## Brief
In the entries, find all lines that hold the word "visible" and copy them.
++++++
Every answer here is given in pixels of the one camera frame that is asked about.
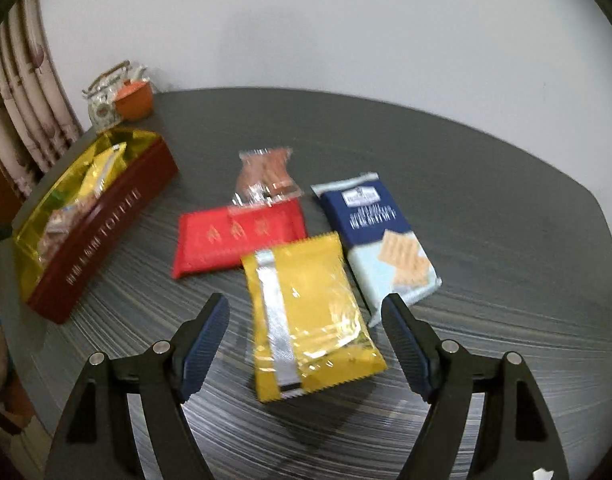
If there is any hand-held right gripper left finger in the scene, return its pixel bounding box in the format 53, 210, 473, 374
44, 292, 231, 480

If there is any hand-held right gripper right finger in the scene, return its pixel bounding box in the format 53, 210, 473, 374
381, 292, 569, 480

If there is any yellow snack packet silver stripe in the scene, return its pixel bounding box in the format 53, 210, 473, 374
241, 232, 388, 403

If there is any red tin box gold inside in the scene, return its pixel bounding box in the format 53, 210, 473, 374
10, 129, 180, 326

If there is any clear packet of orange snacks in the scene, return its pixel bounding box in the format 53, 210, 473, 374
233, 146, 304, 207

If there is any clear packet of peach snacks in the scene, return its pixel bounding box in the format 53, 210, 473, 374
43, 195, 104, 246

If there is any blue cracker packet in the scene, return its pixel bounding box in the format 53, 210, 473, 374
311, 172, 443, 328

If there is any red snack packet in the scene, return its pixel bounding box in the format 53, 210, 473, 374
172, 197, 308, 280

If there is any shiny gold snack packet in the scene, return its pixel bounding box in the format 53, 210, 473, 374
83, 142, 127, 201

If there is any orange lidded clay cup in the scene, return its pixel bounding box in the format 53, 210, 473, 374
113, 80, 154, 121

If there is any floral ceramic teapot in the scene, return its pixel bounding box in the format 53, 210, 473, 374
82, 61, 149, 127

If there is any beige patterned curtain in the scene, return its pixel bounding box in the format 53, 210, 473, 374
0, 0, 84, 201

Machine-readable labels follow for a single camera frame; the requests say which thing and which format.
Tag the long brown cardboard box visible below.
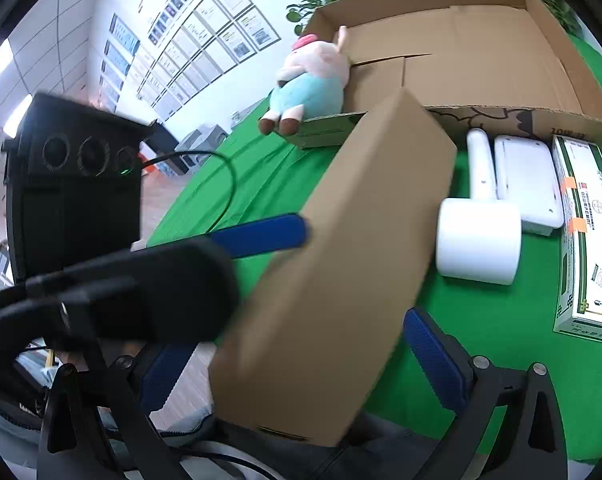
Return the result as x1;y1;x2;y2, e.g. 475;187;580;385
208;87;458;448

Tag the pink pig plush toy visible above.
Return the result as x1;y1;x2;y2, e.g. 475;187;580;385
258;25;352;136

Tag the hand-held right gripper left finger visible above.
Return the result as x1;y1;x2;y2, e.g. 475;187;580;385
37;341;198;480

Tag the large cardboard box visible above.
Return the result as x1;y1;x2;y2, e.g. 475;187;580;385
283;0;602;150

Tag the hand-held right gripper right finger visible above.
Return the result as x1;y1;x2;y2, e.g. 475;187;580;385
403;308;570;480

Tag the green and white medicine box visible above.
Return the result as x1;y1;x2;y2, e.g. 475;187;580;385
551;136;602;344

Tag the wall of framed certificates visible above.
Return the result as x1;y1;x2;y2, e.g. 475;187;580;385
98;0;282;121

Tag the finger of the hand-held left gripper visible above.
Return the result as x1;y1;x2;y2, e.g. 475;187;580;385
0;239;242;378
131;213;310;261

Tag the black cable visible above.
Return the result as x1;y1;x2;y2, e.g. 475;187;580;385
138;151;236;236

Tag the grey office machine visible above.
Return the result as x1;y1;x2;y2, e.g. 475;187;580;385
180;122;230;176

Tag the white hair dryer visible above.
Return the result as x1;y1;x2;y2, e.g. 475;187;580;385
435;128;522;286

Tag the white plastic device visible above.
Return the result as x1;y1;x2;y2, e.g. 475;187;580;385
494;135;566;237

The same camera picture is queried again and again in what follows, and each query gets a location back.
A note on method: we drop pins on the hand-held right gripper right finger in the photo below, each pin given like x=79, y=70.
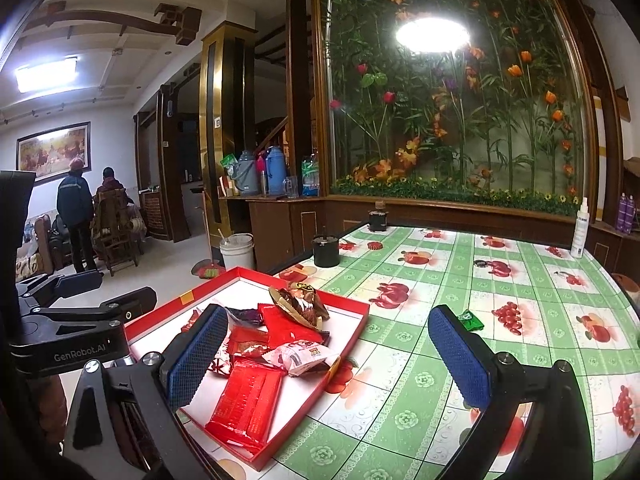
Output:
x=460, y=360

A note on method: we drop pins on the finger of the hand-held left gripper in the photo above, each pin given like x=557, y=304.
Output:
x=60, y=287
x=135, y=302

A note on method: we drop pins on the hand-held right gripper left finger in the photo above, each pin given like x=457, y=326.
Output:
x=197, y=355

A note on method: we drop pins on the purple snack packet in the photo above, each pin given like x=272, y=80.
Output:
x=247, y=316

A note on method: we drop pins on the large red snack packet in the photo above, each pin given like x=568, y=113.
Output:
x=245, y=405

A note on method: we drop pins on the red gold-print snack packet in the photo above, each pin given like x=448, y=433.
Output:
x=285, y=327

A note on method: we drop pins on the red white snack packet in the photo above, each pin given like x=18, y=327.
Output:
x=300, y=355

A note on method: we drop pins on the brown foil snack wrapper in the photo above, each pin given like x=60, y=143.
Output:
x=300, y=307

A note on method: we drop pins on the red shallow box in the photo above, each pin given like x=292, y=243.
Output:
x=345, y=320

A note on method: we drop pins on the person's left forearm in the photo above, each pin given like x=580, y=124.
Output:
x=50, y=405

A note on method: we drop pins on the small red white candy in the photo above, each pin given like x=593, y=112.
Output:
x=220, y=364

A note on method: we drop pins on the patterned sofa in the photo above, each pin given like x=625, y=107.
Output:
x=37, y=255

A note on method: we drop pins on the small green candy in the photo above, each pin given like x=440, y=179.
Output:
x=470, y=320

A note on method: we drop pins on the dark red snack packet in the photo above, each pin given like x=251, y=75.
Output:
x=247, y=345

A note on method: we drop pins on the wooden chair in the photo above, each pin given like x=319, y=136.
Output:
x=115, y=230

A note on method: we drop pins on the green checked fruit tablecloth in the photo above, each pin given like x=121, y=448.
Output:
x=440, y=270

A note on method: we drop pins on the white plastic bucket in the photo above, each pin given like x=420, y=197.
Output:
x=237, y=252

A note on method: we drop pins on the wooden cabinet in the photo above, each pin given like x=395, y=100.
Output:
x=280, y=220

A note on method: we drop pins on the small black cup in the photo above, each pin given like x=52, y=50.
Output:
x=379, y=220

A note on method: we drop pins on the large black cup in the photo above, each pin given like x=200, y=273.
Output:
x=326, y=252

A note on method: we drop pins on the green bag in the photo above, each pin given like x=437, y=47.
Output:
x=230, y=164

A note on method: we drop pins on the grey thermos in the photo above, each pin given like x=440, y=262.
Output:
x=247, y=175

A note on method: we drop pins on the white spray bottle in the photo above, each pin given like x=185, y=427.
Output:
x=580, y=232

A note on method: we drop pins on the red thermos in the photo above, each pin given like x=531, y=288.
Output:
x=261, y=177

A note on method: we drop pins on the gold wooden pillar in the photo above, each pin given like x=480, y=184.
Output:
x=220, y=135

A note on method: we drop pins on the blue thermos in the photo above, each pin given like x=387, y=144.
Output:
x=275, y=172

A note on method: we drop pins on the clear glass pitcher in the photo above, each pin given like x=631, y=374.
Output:
x=291, y=187

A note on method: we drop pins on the pack of water bottles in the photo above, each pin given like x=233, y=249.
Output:
x=310, y=177

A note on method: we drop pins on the square ceiling lamp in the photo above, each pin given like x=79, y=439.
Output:
x=46, y=75

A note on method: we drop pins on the purple bottle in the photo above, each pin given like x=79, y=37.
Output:
x=621, y=215
x=632, y=215

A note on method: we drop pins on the glass artificial flower display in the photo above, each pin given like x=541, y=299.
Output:
x=450, y=135

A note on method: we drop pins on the framed wall painting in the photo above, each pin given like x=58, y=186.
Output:
x=52, y=152

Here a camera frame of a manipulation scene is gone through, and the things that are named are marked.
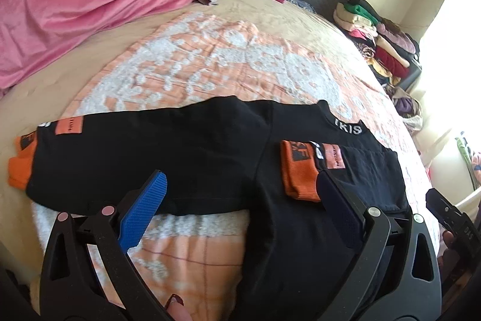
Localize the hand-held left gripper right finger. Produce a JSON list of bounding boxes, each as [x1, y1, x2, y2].
[[317, 171, 442, 321]]

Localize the blue patterned cloth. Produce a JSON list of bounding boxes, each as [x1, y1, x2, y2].
[[283, 0, 317, 14]]

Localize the dark grey chair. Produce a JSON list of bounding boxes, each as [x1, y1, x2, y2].
[[408, 58, 423, 93]]

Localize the black shirt with orange cuffs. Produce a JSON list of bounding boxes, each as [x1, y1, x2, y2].
[[8, 99, 412, 321]]

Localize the orange bear printed blanket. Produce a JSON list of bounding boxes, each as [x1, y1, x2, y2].
[[32, 11, 442, 321]]

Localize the person's left hand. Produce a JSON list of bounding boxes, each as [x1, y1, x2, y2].
[[165, 293, 195, 321]]

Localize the pile of folded clothes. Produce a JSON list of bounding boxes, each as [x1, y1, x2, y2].
[[334, 0, 421, 82]]

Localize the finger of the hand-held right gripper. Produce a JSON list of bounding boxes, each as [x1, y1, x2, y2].
[[426, 189, 458, 228]]

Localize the white bag of clothes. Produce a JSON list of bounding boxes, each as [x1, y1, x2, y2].
[[391, 86, 425, 136]]

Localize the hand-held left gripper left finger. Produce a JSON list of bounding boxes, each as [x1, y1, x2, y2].
[[39, 171, 174, 321]]

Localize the person's right hand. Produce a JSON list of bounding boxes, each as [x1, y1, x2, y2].
[[442, 231, 456, 271]]
++++++
## Finished task
Tag the long brown cardboard box visible below.
Tag the pink pig plush toy visible above.
Tag the hand-held right gripper left finger visible above.
Tag the large cardboard box visible above.
Tag the hand-held right gripper right finger visible above.
Tag the green and white medicine box visible above.
Tag the wall of framed certificates visible above.
Tag the finger of the hand-held left gripper visible above.
Tag the black cable visible above.
Tag the grey office machine visible above.
Tag the white hair dryer visible above.
Tag the white plastic device visible above.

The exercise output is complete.